We perform global sensitivity analyses using the trained ANN model to elucidate the combined effects of the key pore structural features on effective reaction rates under various flow and reaction conditions. Each row in Fig. 6 shows the effects of pore structural features on normalized effective reaction rates ($${R}_{\text{norm}}$$) at fixed Pe and Da. For each column, the coordination number, pore sphericity, and specific surface are fixed respectively with their average values in the datasets. This enables us to plot the combined effects of two features on the effective reaction rates. Effective reaction rates expectedly increase with specific surface and pore sphericity, as these two features determine the area and accessibility of pore reactive surface. A larger coordination number also leads to a larger effective reaction rate because a large coordination number implies an enhanced mass transfer between pores64.

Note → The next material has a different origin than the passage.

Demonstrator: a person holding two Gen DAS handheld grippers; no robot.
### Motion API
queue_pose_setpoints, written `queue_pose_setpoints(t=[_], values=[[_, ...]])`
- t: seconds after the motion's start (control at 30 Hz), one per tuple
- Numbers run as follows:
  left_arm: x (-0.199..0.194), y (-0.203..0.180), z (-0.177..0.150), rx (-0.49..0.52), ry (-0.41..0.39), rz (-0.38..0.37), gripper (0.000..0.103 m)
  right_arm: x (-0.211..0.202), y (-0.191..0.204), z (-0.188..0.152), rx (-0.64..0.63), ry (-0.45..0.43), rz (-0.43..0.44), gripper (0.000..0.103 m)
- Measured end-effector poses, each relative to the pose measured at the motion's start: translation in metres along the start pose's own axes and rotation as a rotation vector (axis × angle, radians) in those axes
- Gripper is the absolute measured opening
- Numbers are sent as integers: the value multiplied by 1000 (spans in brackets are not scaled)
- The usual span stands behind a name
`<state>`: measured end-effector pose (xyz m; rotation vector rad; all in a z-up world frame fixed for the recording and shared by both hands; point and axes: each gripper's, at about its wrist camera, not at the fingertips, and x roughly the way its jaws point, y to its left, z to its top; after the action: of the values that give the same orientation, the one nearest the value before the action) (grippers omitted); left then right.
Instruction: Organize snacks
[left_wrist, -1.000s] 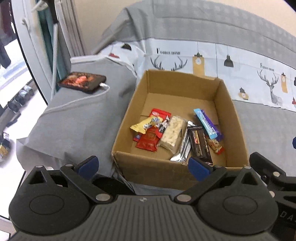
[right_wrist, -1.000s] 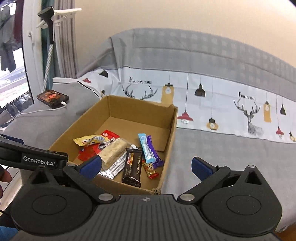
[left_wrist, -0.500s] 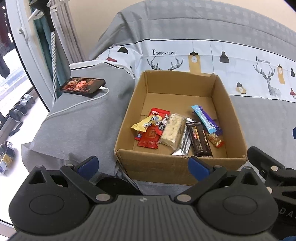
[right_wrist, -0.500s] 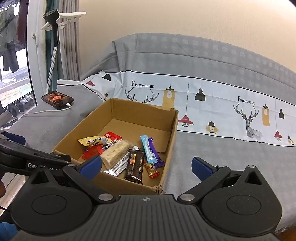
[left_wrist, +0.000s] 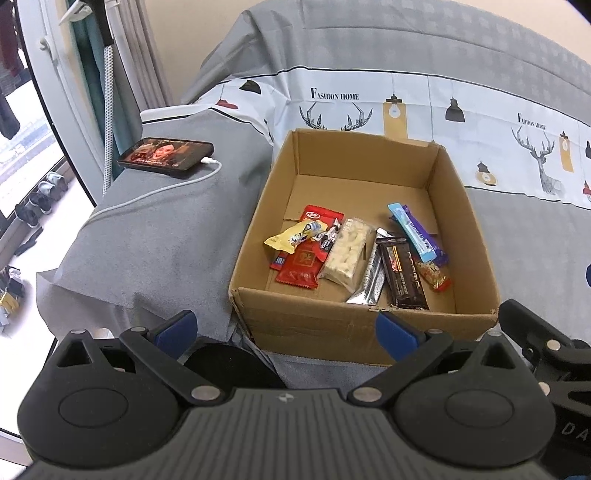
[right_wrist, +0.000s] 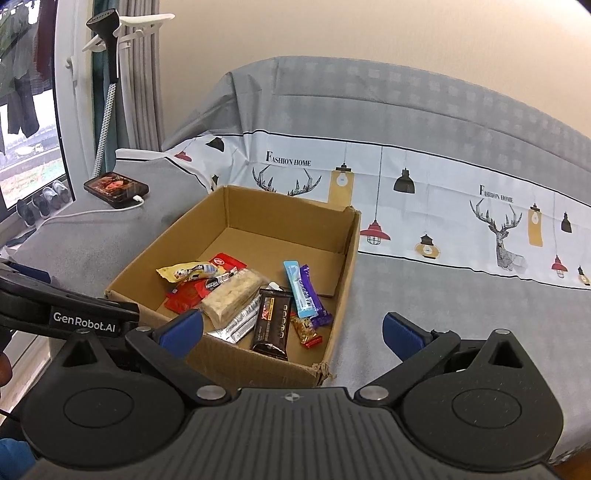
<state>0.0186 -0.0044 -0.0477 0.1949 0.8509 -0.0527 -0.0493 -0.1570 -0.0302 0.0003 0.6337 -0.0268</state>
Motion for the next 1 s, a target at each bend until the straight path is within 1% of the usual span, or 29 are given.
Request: queue_pose_setpoints(t=[1.0], values=[[-5, -2, 0, -2, 1, 5, 103, -3, 0, 1, 1, -5, 3, 103]])
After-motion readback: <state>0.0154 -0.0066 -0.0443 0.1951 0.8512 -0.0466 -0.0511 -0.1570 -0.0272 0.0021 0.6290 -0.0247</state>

The overall effects of the three features on effective reaction rates are similar for the explored Pe and Da cases. However, the magnitude of normalized effective reaction rate is sensitive to Pe and Da. At higher Pe but low Da, the system is reaction-limited21,46. In this regime, the mass transfer rate is faster than the reaction rate, such that the concentration and reaction rates in the pore space become spatially uniform, leading to the increase in $${R}_{\text{norm}}$$ (compare Fig. 6a,b and d–f). We confirmed that the Pe = 10 case leads to a further increase in $${R}_{\text{norm}}$$, meaning less discrepancy between the well-mixed reaction rate and effective reaction rate. Figure 6g–i show the ANN predictions with Da = 2.7 at Pe = 0.1, where a large variability in effective reaction rates is estimated. This reaction regime is transport-limited due to weak advection (Pe < 1) and high reaction rate (Da > 1)33,46, where the reaction rate is higher than the mass transfer rate by advection. In such regimes, uneven distributions of concentrations and large concentration gradients emerge in the pore space, leading to discrepancies between the well-mixed reaction rate and effective reaction rate. The global sensitivity analyses elucidate the effects of the key pore structural features on effective reaction rates, and the effective reaction rates could be used as input parameters to Darcy-scale reactive transport modeling.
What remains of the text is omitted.